TASK TO CARRY OUT -
Output the listing in full. Every line stays exactly as it is.

DATA PROVIDED -
※ ※ ※

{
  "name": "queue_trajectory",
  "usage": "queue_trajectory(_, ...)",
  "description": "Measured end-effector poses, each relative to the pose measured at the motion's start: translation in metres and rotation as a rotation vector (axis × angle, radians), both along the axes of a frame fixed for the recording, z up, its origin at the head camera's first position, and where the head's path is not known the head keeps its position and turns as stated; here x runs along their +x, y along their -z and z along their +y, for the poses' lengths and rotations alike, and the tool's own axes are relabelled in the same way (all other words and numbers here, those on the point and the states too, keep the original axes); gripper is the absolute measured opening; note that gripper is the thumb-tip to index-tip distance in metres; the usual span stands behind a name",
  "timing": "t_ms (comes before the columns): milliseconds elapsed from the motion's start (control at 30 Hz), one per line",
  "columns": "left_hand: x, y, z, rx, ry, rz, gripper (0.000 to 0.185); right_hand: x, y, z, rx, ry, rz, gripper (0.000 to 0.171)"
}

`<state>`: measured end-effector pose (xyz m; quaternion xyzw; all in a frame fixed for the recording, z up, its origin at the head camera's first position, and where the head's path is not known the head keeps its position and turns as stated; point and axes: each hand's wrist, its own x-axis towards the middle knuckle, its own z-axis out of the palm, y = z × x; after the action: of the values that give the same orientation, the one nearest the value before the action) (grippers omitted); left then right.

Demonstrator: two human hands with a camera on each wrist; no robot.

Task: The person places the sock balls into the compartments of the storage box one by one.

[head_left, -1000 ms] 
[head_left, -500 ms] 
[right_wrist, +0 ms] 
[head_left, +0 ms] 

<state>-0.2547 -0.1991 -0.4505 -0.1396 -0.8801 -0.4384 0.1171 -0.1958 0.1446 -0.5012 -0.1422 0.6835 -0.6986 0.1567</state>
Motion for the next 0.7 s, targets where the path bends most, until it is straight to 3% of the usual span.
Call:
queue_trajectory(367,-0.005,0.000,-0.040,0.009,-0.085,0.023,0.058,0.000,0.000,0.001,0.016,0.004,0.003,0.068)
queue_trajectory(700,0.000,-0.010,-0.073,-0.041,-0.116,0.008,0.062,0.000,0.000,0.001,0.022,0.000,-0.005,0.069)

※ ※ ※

OUTPUT FOR THIS TASK -
{
  "name": "queue_trajectory",
  "usage": "queue_trajectory(_, ...)",
  "description": "Measured end-effector poses, each relative to the pose measured at the motion's start: translation in metres and rotation as a rotation vector (axis × angle, radians), both along the axes of a frame fixed for the recording, z up, its origin at the head camera's first position, and where the head's path is not known the head keeps its position and turns as stated; here x runs along their +x, y along their -z and z along their +y, for the poses' lengths and rotations alike, and the tool's own axes are relabelled in the same way (all other words and numbers here, those on the point and the states too, keep the original axes); gripper is the absolute measured opening; note that gripper is the thumb-tip to index-tip distance in metres; the usual span stands behind a name",
  "timing": "t_ms (comes before the columns): milliseconds elapsed from the motion's start (control at 30 Hz), one per line",
  "columns": "left_hand: x, y, z, rx, ry, rz, gripper (0.000 to 0.185); right_hand: x, y, z, rx, ry, rz, gripper (0.000 to 0.171)"
}

`<state>`: measured end-effector pose (xyz m; quaternion xyzw; all in a frame fixed for the recording, z up, its origin at the head camera's first position, and where the head's path is not known the head keeps its position and turns as stated; point and axes: each hand's wrist, its own x-axis towards the middle knuckle, its own z-axis out of the palm, y = z × x; after the action: of the values that give the same orientation, the one nearest the value before the action) (grippers omitted); left then right.

Demonstrator: two human hands with a camera on each wrist; no robot.

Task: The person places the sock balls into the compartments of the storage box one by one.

[head_left, -1000 ms] 
[head_left, -500 ms] 
[right_wrist, +0 ms] 
[head_left, +0 ms] 

<state>-0.2547 -0.1991 -0.4505 -0.1396 -0.8801 -0.4384 0.1171 -0.1958 0.1446 -0.5012 -0.1422 0.6835 -0.6986 0.1567</state>
Motion for the next 0.7 s, targets where the path bends most, until it is straight to 3% of the usual span.
Call:
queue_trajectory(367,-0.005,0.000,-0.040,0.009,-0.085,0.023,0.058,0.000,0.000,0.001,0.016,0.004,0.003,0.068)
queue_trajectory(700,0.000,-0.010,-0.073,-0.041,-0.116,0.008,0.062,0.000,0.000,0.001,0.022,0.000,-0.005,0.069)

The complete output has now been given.